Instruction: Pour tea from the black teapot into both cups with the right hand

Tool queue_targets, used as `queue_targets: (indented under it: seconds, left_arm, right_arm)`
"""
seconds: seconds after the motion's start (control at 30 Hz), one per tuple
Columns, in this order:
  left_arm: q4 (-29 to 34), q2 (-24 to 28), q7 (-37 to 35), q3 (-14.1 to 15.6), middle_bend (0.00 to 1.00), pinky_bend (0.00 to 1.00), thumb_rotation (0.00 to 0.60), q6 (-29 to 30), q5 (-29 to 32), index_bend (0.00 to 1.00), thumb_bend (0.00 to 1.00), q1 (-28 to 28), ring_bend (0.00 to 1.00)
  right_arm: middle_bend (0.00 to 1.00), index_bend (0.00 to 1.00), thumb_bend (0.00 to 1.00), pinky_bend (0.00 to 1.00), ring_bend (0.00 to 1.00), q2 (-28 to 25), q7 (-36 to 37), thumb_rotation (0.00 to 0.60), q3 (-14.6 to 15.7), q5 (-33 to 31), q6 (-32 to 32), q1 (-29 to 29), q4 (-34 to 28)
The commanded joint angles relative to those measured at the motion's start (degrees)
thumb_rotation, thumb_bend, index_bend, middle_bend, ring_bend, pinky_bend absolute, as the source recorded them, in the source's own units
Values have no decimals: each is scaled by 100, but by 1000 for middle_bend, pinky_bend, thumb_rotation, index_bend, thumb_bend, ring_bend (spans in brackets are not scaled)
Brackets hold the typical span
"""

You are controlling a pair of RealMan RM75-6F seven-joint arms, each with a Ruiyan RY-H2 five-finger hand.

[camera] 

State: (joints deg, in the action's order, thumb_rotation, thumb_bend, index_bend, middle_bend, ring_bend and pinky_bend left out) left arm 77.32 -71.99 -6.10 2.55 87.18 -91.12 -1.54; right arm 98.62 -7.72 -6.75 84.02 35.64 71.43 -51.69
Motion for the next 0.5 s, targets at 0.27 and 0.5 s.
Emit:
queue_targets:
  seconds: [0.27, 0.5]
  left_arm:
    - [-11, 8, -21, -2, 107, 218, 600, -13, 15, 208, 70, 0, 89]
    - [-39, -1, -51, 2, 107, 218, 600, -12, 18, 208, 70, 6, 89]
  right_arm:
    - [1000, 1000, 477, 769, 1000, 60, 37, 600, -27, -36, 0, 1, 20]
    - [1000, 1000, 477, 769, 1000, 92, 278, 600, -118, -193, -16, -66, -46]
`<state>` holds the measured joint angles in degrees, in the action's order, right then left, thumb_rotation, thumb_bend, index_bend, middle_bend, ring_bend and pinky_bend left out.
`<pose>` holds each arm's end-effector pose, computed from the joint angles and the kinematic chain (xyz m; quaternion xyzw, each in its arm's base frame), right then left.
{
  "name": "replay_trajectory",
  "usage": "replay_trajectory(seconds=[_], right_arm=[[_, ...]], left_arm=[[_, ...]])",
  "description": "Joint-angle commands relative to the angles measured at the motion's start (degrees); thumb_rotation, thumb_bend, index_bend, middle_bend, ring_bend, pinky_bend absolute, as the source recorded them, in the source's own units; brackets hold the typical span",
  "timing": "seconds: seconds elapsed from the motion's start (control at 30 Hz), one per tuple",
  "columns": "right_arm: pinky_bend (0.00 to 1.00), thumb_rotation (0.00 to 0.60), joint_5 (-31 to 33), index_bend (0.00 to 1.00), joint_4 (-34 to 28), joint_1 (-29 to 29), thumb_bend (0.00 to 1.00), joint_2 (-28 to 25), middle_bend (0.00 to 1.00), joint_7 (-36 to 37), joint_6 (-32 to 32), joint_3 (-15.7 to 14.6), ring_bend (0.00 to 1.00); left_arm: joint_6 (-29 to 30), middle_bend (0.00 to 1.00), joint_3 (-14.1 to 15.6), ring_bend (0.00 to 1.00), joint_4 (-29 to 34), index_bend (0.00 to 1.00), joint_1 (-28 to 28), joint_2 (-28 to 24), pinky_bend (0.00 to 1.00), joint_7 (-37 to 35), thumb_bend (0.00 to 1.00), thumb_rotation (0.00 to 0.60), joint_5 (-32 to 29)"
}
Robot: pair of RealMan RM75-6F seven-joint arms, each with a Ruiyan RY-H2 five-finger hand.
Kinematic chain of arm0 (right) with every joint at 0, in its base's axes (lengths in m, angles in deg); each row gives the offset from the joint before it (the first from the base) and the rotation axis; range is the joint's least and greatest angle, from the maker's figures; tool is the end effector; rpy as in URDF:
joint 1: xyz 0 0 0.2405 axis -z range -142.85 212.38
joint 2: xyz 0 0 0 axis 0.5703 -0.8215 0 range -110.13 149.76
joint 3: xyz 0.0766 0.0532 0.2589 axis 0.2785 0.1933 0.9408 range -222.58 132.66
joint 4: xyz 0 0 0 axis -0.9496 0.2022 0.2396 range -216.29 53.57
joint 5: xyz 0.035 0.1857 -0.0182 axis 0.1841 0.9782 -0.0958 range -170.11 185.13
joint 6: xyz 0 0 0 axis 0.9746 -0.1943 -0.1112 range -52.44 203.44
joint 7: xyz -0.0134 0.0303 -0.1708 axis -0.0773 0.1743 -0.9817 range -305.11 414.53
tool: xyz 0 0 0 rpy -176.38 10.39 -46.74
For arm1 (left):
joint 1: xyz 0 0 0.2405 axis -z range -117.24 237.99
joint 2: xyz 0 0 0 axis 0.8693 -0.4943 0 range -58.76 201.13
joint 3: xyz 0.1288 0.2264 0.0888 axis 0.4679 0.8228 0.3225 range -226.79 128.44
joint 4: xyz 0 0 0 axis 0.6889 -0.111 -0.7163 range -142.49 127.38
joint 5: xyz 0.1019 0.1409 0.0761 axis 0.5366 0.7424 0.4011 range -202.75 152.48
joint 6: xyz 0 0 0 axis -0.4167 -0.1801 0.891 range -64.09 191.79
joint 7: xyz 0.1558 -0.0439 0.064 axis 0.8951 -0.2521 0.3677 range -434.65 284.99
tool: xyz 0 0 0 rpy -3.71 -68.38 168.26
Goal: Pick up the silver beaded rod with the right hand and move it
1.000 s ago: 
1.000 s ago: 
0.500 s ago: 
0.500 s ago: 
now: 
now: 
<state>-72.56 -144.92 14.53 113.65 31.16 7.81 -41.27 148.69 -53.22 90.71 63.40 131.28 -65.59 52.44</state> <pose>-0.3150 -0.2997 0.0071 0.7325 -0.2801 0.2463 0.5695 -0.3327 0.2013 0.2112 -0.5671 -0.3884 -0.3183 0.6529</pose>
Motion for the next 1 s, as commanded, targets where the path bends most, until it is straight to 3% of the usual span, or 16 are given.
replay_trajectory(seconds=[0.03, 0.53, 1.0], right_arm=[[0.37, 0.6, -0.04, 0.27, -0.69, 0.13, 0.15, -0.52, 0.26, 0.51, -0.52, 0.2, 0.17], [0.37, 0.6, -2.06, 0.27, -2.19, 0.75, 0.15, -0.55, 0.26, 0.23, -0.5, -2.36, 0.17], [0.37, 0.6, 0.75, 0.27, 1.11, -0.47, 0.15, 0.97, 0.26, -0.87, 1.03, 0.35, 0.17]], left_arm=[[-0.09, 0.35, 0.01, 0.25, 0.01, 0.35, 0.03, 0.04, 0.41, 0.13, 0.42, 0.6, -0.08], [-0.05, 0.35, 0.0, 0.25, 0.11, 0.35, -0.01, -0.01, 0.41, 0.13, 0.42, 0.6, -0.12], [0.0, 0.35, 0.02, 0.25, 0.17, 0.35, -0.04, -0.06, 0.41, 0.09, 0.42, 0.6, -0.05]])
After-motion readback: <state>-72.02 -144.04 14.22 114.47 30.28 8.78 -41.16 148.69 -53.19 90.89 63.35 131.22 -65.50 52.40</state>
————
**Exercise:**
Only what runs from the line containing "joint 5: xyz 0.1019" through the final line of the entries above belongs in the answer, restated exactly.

**Exercise result:**
joint 5: xyz 0.1019 0.1409 0.0761 axis 0.5366 0.7424 0.4011 range -202.75 152.48
joint 6: xyz 0 0 0 axis -0.4167 -0.1801 0.891 range -64.09 191.79
joint 7: xyz 0.1558 -0.0439 0.064 axis 0.8951 -0.2521 0.3677 range -434.65 284.99
tool: xyz 0 0 0 rpy -3.71 -68.38 168.26
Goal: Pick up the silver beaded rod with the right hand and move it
1.000 s ago: 
1.000 s ago: 
0.500 s ago: 
0.500 s ago: 
now: 
now: 
<state>-72.56 -144.92 14.53 113.65 31.16 7.81 -41.27 148.69 -53.22 90.71 63.40 131.28 -65.59 52.44</state> <pose>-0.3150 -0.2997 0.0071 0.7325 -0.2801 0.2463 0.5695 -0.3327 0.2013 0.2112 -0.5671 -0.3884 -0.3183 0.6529</pose>
Motion for the next 1 s, as commanded, targets where the path bends most, until it is straight to 3% of the usual span, or 16 are given.
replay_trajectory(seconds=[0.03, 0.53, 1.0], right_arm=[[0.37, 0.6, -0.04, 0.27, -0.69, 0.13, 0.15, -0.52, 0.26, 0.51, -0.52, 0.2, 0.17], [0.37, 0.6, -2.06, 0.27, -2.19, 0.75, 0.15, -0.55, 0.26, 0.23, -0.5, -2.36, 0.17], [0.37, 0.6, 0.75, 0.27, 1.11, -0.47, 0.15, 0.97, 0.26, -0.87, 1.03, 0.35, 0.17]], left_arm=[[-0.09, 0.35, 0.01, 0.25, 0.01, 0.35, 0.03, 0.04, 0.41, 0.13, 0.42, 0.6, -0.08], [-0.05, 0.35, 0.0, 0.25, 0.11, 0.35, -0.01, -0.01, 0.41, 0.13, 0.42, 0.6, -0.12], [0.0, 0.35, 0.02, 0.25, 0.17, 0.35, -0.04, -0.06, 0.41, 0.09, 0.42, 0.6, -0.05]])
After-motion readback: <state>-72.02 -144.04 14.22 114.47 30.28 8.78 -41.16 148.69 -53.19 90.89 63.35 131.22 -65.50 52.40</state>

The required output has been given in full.